Copy each line below in which the string "right" occurs.

**Material provided:**
● ● ● ● ●

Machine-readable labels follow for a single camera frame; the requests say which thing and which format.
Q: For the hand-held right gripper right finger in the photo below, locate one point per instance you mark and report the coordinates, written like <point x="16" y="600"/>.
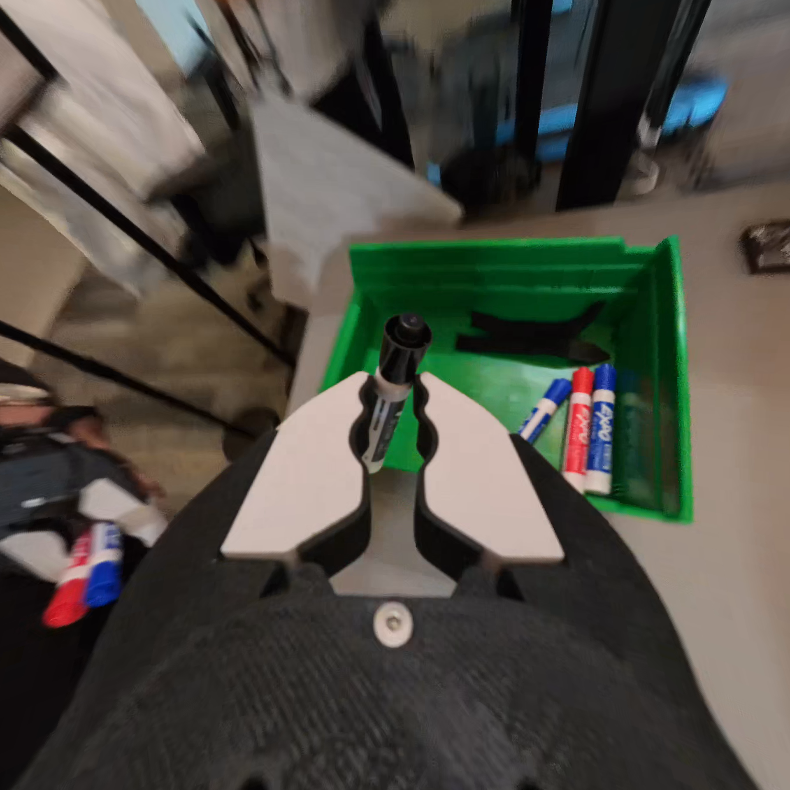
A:
<point x="487" y="494"/>

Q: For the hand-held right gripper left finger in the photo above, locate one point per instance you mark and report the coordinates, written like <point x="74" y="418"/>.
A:
<point x="296" y="487"/>

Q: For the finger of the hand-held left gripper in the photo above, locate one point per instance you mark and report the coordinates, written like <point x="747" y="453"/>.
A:
<point x="123" y="509"/>
<point x="31" y="555"/>

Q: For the red dry erase marker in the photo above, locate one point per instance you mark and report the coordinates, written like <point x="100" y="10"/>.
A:
<point x="577" y="432"/>
<point x="65" y="598"/>

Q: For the blue dry erase marker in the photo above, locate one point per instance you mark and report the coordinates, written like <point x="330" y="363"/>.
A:
<point x="600" y="432"/>
<point x="102" y="580"/>
<point x="549" y="404"/>

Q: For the green plastic bin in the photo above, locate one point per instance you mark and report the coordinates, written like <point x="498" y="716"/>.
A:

● ● ● ● ●

**Response area:**
Q: For the hand-held right gripper right finger in the photo below, locate one point per instance you mark and report the coordinates, written like <point x="16" y="600"/>.
Q: For the hand-held right gripper left finger in the photo above, locate one point per instance you mark and report the coordinates, written like <point x="74" y="418"/>.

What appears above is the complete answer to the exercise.